Task goal: Repeat the entries below exactly. Begin with the first line and end with the line that contains "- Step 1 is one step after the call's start".

Extracted records:
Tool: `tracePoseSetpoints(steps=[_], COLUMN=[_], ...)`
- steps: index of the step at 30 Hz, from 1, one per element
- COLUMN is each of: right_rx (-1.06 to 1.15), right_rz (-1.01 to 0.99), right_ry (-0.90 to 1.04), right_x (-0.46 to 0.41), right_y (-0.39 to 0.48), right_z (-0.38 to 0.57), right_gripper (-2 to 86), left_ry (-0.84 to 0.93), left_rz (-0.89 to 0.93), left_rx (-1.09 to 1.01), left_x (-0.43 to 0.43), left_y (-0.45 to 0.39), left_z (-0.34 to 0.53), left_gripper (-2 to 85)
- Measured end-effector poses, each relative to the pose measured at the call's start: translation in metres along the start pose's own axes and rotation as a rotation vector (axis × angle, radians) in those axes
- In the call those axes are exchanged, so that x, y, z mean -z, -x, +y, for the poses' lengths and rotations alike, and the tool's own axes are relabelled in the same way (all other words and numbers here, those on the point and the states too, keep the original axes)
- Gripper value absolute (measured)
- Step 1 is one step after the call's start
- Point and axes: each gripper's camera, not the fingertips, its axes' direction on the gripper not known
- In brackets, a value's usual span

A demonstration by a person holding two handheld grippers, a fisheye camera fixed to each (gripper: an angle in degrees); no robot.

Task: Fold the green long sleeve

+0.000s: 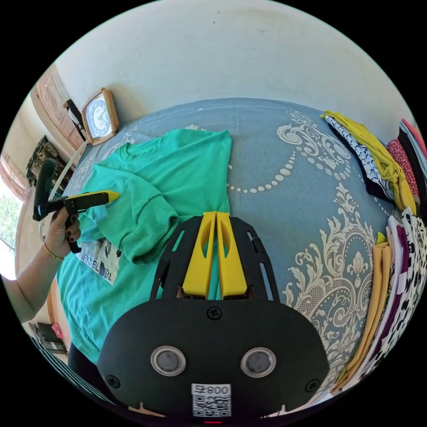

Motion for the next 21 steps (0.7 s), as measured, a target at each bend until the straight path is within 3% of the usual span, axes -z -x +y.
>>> tracePoseSetpoints(steps=[5, 11, 16, 21], right_rx=[0.012, 0.049, 0.179, 0.311], right_rz=[0.028, -0.03, -0.204, -0.428], right_ry=[0.0, -0.016, -0.214, -0.111], right_x=[0.0, 0.015, 0.054, 0.013], right_y=[0.007, 0.006, 0.008, 0.014], right_z=[-0.008, -0.017, -0.057, -0.174], right_gripper=[0.2, 0.2, 0.6, 3.0], left_ry=[0.107, -0.07, -0.08, -0.039], left_rz=[-0.056, -0.038, -0.144, -0.198], left_rx=[0.036, 0.023, -0.02, 0.011], left_x=[0.024, 0.096, 0.14, 0.164], left_y=[0.013, 0.027, 0.059, 0.103], left_z=[0.008, 0.008, -0.013, -0.055], left_gripper=[0.3, 1.1, 3.7, 6.7])
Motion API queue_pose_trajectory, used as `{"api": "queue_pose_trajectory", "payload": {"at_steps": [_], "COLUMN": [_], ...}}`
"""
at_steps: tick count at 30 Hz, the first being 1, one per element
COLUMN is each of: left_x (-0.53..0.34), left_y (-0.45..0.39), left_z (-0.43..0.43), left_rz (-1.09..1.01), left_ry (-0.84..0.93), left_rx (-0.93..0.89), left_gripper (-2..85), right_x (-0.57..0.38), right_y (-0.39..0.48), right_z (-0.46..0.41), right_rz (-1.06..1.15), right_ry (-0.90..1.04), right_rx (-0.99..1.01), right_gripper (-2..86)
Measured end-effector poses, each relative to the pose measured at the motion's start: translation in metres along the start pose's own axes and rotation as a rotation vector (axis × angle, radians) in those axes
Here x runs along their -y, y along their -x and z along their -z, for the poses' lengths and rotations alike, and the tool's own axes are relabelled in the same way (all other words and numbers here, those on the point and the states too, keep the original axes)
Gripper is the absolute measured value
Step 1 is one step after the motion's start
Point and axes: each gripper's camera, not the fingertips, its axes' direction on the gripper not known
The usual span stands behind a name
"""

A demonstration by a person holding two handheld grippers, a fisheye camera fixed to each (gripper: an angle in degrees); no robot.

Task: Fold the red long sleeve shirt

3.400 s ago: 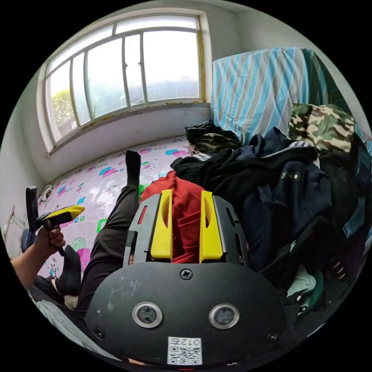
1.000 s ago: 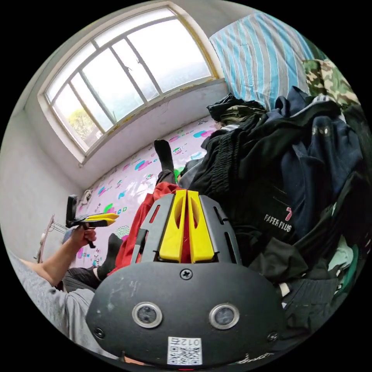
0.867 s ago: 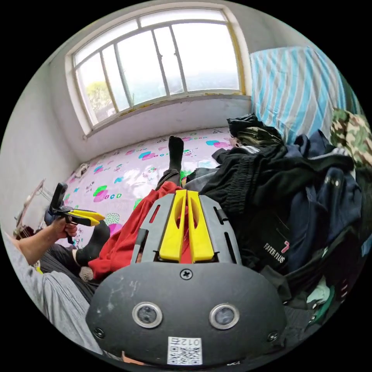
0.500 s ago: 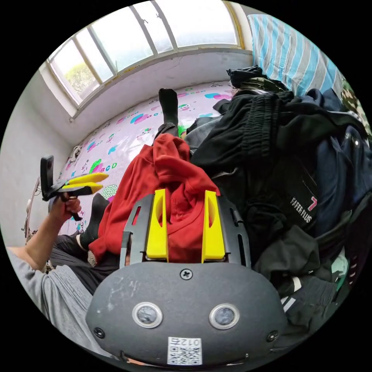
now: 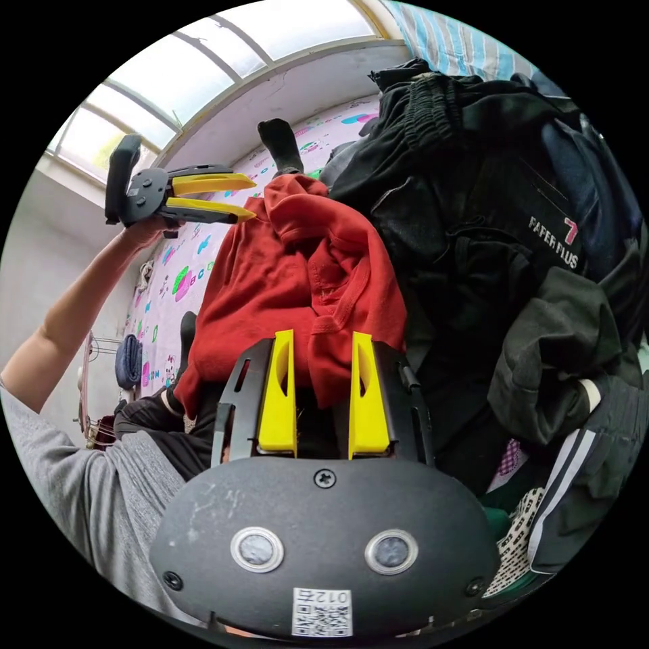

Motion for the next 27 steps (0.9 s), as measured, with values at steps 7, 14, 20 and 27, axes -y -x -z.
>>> {"api": "queue_pose_trajectory", "payload": {"at_steps": [7,14,20,27], "left_x": [0.034,0.06,0.001,-0.142], "left_y": [-0.026,-0.041,-0.02,-0.068], "left_z": [-0.082,-0.139,-0.1,0.047], "left_rz": [-0.219,-0.078,0.393,0.84], "left_ry": [0.152,0.146,-0.134,-0.468], "left_rx": [0.003,-0.063,-0.082,0.18], "left_gripper": [10.1,2.5,1.0,0.7], "right_x": [-0.02,-0.06,-0.081,-0.082], "right_y": [-0.043,-0.059,-0.067,-0.002], "right_z": [0.017,0.071,0.163,0.292], "right_rz": [-0.063,-0.029,0.064,0.361], "right_ry": [-0.002,-0.093,-0.283,-0.601], "right_rx": [0.079,0.065,0.065,0.151], "right_gripper": [11.5,1.0,-0.4,-0.5]}}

Problem solution:
Tool: `tracePoseSetpoints(steps=[_], COLUMN=[_], ...)`
- steps: index of the step at 30 Hz, from 1, one per element
- COLUMN is each of: right_rx (-1.06 to 1.15), right_rz (-1.01 to 0.99), right_ry (-0.90 to 1.04), right_x (-0.46 to 0.41), right_y (-0.39 to 0.48), right_z (-0.38 to 0.57), right_gripper (-2 to 86), left_ry (-0.84 to 0.93), left_rz (-0.89 to 0.93), left_rx (-1.09 to 1.01), left_x (-0.43 to 0.43), left_y (-0.45 to 0.39), left_z (-0.34 to 0.53), left_gripper (-2 to 85)
- Measured end-effector poses, each relative to the pose measured at the call's start: translation in metres along the start pose's own axes and rotation as a rotation vector (axis × angle, radians) in those axes
- In the call those axes are exchanged, so that x, y, z mean -z, -x, +y, for the poses' lengths and rotations alike, and the tool's own axes are relabelled in the same way (all other words and numbers here, those on the point and the states too, keep the original axes)
- Gripper value absolute (measured)
- Step 1 is one step after the call's start

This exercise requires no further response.